Float charging is keeping the voltage applied to the battery at 2.25 V per lead acid cell or 1.35 V for nickel cadmium cell, i.e. maintaining a constant voltage across each cell. This method is usually adopted in conjunction with supplying continuous and variable DC loads from the charging equipment, as would typically happen for a substation battery.

The loads in a substation normally comprise of small continuous load consisting of pilot lamps, relays, etc., and momentary short time loads of comparatively high values such as those for circuit breaker tripping and closing operations, motor wound springs and so on.

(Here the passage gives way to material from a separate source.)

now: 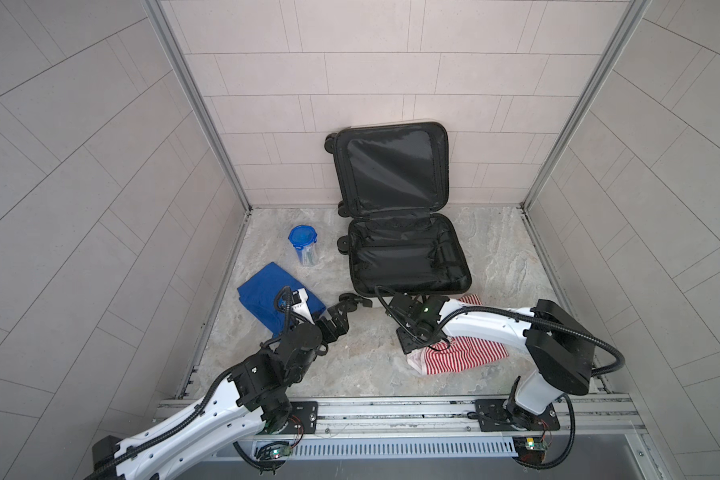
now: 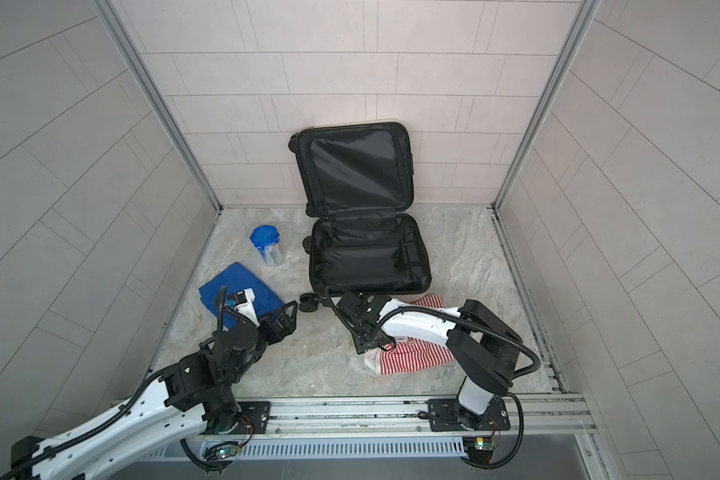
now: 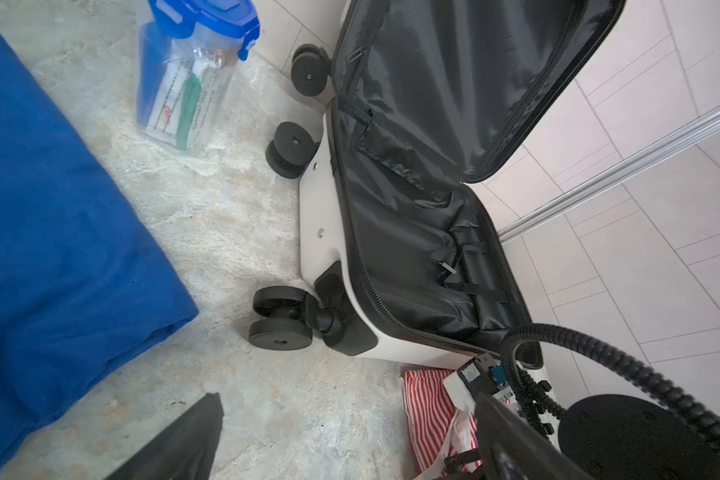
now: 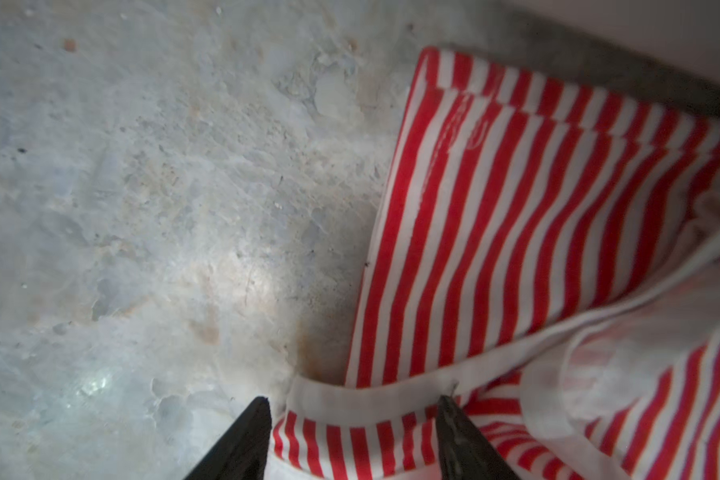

Since the charger, battery and load are all connected in parallel, the continuous load is carried by the charger at normal floating voltage and the battery draws its own maintenance current at the same time. Any load that exceeds the charger capacity will lower its voltage slightly, to the point where the battery discharges to supply the remainder. If there should be a complete power failure the battery will supply the entire load for a period depending on the AH capacity and the load, until AC power is restored and then automatically starts being recharged. Typical float currents will be in the range of 30-50 mA per 100 AH of rated capacity, increasing to about 10 times towards the end of the battery's life.

Specific gravity

A simple hydrometer reading indicates the state of charge in a cell. A fully charged cell will have a specific gravity reading of between 1.205 and 1.215. As a rule of thumb, in a lead acid battery, Open-circuit volts = specific gravity + 0.84 Thus, the open-circuit voltage of a cell with a SG of 1.21 will be 2.05 V; one with an SG of 1.28 will be 2.12 V.

Recharge

The ampere-hour efficiency of the cells is 90%; therefore, on recharge, the amount of recharge required is equal to the discharge in ampere-hours plus 11%. On recharge, the voltage increases and reaches a saturation value as the charge proceeds. The highest voltage reached with the finishing rate of charge flowing is 2.7 V per lead acid cell. It’s possible to recharge a cell by limiting the voltage of the charging equipment to a much lower value than 2.7 V per cell, 2.4 V per cell being the minimum desirable value. This will result in an extended recharge period, as the battery will automatically limit the charge current irrespective of the charger output.